§ **Your instructions**: The lines wanted are those in the data below that include "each".

§ **Stored data**:
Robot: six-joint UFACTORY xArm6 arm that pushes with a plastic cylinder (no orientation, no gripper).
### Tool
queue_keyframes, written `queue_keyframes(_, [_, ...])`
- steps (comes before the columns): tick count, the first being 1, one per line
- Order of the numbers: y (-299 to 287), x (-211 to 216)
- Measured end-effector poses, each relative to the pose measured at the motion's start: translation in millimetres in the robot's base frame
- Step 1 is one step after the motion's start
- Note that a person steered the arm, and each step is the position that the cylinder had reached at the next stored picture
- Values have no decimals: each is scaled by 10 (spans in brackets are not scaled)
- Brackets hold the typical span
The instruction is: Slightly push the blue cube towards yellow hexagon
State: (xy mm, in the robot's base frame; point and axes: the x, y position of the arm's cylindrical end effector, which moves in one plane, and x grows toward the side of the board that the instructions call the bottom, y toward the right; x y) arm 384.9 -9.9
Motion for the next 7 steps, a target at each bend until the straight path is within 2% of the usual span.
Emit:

§ **Solved problem**:
- Measured end-effector poses, each relative to the pose measured at the motion's start: translation in millimetres in the robot's base frame
- Note that a person steered the arm, and each step is the position that the cylinder had reached at the next stored picture
- Values have no decimals: each is scaled by 10 (spans in brackets are not scaled)
Motion for the next 7 steps, a target at each bend until the straight path is within 2% of the usual span.

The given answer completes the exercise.